WHAT IS BEING ASKED :: Apart from the pictures, the listing is to be returned exactly.

DATA UNDER STUDY ::
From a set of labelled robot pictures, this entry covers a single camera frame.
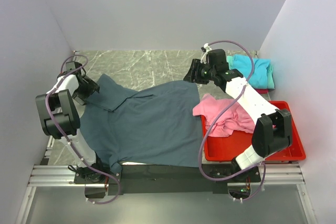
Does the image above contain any slate blue t shirt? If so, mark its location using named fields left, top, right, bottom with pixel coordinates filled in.
left=80, top=74, right=203, bottom=173

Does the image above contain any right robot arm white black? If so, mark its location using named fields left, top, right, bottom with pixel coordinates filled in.
left=184, top=49, right=292, bottom=178

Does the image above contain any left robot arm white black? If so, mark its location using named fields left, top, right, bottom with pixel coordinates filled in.
left=35, top=61, right=106, bottom=184

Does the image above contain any cyan folded t shirt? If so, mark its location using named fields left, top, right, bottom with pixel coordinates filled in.
left=227, top=54, right=271, bottom=88

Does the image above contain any crimson folded t shirt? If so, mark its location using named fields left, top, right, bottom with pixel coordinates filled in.
left=255, top=89, right=268, bottom=94

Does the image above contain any pink t shirt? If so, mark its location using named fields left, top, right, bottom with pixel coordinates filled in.
left=193, top=93, right=255, bottom=137

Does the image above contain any teal green folded t shirt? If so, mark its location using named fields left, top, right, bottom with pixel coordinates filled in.
left=226, top=56, right=276, bottom=90

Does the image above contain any red plastic bin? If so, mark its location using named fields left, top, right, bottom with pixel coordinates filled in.
left=201, top=101, right=306, bottom=162

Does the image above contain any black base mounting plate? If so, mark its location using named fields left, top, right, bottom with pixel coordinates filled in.
left=73, top=164, right=262, bottom=196

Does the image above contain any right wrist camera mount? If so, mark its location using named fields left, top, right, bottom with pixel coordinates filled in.
left=201, top=43, right=212, bottom=63

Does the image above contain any aluminium extrusion rail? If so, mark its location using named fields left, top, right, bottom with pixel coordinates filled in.
left=15, top=129, right=307, bottom=224

EXERCISE OUTPUT ::
From a set of labelled robot pictures, this entry covers a single camera frame.
Does the image above contain any slate blue t shirt? If so, mark its location using named fields left, top, right, bottom with pixel coordinates filled in.
left=80, top=74, right=203, bottom=173

Does the image above contain any right robot arm white black? If so, mark its location using named fields left, top, right, bottom with pixel coordinates filled in.
left=184, top=49, right=292, bottom=178

Does the image above contain any left robot arm white black? If so, mark its location using named fields left, top, right, bottom with pixel coordinates filled in.
left=35, top=61, right=106, bottom=184

Does the image above contain any cyan folded t shirt? If so, mark its location using named fields left, top, right, bottom with pixel coordinates filled in.
left=227, top=54, right=271, bottom=88

Does the image above contain any crimson folded t shirt? If so, mark its location using named fields left, top, right, bottom with pixel coordinates filled in.
left=255, top=89, right=268, bottom=94

Does the image above contain any pink t shirt? If so, mark its location using named fields left, top, right, bottom with pixel coordinates filled in.
left=193, top=93, right=255, bottom=137

Does the image above contain any teal green folded t shirt? If so, mark its location using named fields left, top, right, bottom with pixel coordinates filled in.
left=226, top=56, right=276, bottom=90

Does the image above contain any red plastic bin? If so, mark its location using named fields left, top, right, bottom with pixel coordinates filled in.
left=201, top=101, right=306, bottom=162

Does the image above contain any black base mounting plate? If so, mark its location using named fields left, top, right, bottom with pixel coordinates filled in.
left=73, top=164, right=262, bottom=196

Does the image above contain any right wrist camera mount? If so, mark its location using named fields left, top, right, bottom with pixel coordinates filled in.
left=201, top=43, right=212, bottom=63

Does the image above contain any aluminium extrusion rail? If so, mark its location using named fields left, top, right, bottom with pixel coordinates filled in.
left=15, top=129, right=307, bottom=224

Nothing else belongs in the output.